Veterans Community Project: Tiny homes for homeless vets
Greetings from the Association of the United States Army (AUSA), our Army’s and our soldiers’ professional organization.
I recently had the honor of spending time with the Kansas City Chapter of the Association of the United States Army.
Retired Maj. Emma Toops, chapter president, and the Greater Kansas City Chapter were my hosts for a fun and event-filled two days in this wonderful mid-western Missouri city with many historic sites and a forward-thinking focus on the future.
One of the unique opportunities I had during my first few hours on the ground was to visit one of the chapter’s outreach initiatives called the Veterans Community Project.
The Veterans Community Project’s mission is to provide the means for homeless veterans to get off the street and back on their feet to lead productive lives and contribute to society and the community.
The founders of the Veterans Community Project are Chris Stout, an Army veteran; Kevin Jamison, a Marine veteran; and Mark Solomon, a Navy reservist. Seeing the reports of thousands of homeless veterans nationwide, these veterans decided to do something to make a difference – and make a difference they did.

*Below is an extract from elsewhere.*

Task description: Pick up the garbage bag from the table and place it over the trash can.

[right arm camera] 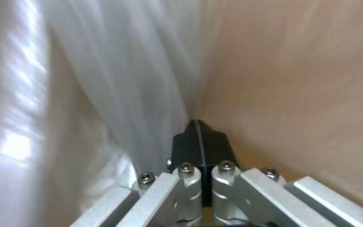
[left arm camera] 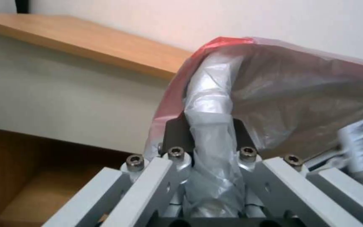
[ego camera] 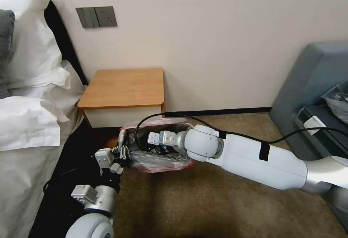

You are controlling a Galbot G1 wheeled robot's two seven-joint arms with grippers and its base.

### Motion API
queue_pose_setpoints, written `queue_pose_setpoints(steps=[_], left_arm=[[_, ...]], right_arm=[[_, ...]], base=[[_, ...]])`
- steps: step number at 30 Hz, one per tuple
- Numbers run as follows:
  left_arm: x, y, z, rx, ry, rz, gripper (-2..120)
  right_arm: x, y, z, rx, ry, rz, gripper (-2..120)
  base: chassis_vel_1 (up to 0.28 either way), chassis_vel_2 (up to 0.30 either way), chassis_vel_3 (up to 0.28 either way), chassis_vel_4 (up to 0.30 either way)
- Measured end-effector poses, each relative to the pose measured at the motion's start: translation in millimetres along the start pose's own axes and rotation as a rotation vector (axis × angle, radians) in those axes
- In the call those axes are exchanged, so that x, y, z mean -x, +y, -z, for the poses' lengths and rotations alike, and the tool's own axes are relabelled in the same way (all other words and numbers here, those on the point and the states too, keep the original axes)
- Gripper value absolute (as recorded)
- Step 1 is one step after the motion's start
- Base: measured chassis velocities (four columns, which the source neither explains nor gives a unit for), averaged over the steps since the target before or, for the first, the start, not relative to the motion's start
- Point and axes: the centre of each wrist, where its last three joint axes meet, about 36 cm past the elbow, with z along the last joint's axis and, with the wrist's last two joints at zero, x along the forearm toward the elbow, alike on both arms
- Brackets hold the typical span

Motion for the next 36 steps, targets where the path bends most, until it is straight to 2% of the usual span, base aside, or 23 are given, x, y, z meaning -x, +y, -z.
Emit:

The initial intent of this program was to provide a service center for veterans, a one-stop shop where a homeless veteran will receive counseling and mentorship for recovery and to also receive educational assistance to gain the skills needed to be competitive in the job search market. This beginning grew into the awesome mission they execute today.
“We are the place that says ‘yes’ first and figures everything else out later,” Stout said, adding, “We serve anybody who’s ever raised their hand to defend our Constitution.”
Stout serves as the president of the Veterans Community Project and was the first partner to join with Jamison, followed later by Solomon.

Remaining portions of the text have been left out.